The design of unique vectors to overcome the cytotoxicity and increase the efficiency of gene transfection has enormous challenges. Polyethylenimine (PEI) is one of the most effective polymer-based gene carriers. However, the transfection efficiency and toxicity of PEI correlate strongly to its molecular weight (MW). In this study, novel reduction-sensitive amphiphilic poly[phenethylamido- N,N-bis(acryloyl) cystine]- g-polyethylenimine (PAA- g-PEI) copolymers were synthesized by grafting low-MW PEIs onto reducible poly[phenethylamido-N,N-bis(acryloyl) cystine] (PAA).

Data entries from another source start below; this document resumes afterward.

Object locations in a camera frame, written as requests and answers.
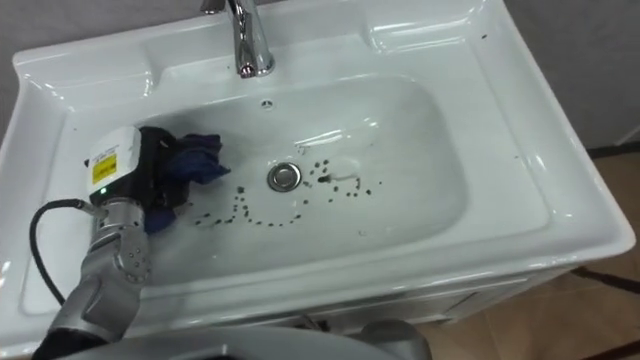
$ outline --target floor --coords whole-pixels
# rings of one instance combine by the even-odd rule
[[[640,234],[640,153],[595,163]],[[588,268],[640,281],[640,246]],[[640,339],[640,296],[567,274],[457,324],[420,330],[435,360],[579,360]]]

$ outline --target faucet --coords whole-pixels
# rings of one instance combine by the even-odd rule
[[[264,37],[262,22],[254,0],[204,0],[200,11],[217,14],[229,3],[233,23],[236,71],[243,79],[266,76],[273,71],[275,60]]]

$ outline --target drain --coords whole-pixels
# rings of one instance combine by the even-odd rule
[[[274,166],[267,175],[267,184],[277,192],[288,192],[300,185],[302,173],[292,163],[280,163]]]

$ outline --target sink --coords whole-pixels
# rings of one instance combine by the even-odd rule
[[[501,1],[290,0],[260,12],[277,62],[262,78],[236,75],[224,14],[15,56],[0,318],[20,325],[0,327],[0,346],[37,341],[57,309],[28,253],[33,212],[86,198],[89,148],[127,125],[219,134],[232,170],[192,186],[177,223],[151,239],[133,335],[571,267],[633,246]],[[267,184],[280,163],[300,169],[292,191]],[[73,211],[40,223],[64,294],[91,232]]]
[[[157,285],[428,241],[466,208],[464,174],[442,112],[411,79],[345,78],[145,124],[177,136],[220,134],[222,161],[232,169],[213,185],[193,186],[178,226],[152,242]],[[302,184],[288,193],[267,186],[280,162],[302,172]],[[327,175],[331,182],[318,181]],[[188,268],[180,266],[184,259]]]

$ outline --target yellow sticker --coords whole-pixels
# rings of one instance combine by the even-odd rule
[[[116,172],[116,154],[107,156],[93,166],[93,184]]]

These copolymers self-assembled in aqueous solution into micelles with sizes <70 nm, as determined by dynamic light scattering (DLS) and transmission electron microscopy (TEM). The PAA- g-PEI2000 micelles effectively condense with the plasmid DNA to form complex nanoparticles with diameters of ~100 nm at an N/P ratio of 4/1. The PAA- g-PEI2000 micelle/DNA complexes protected the DNA from degrading by nuclease and released DNA under reductive conditions by the cleavage of the disulfide bonds and the subsequent disassembly of the micelles. As determined by gene transfection experiments, the transfection efficiency of the PAA- g-PEI2000 micelle/DNA complexes was significantly greater than that of the PEI25K/DNA complexes, while the cytotoxicity of the copolymers was much lower than that for PEI25K.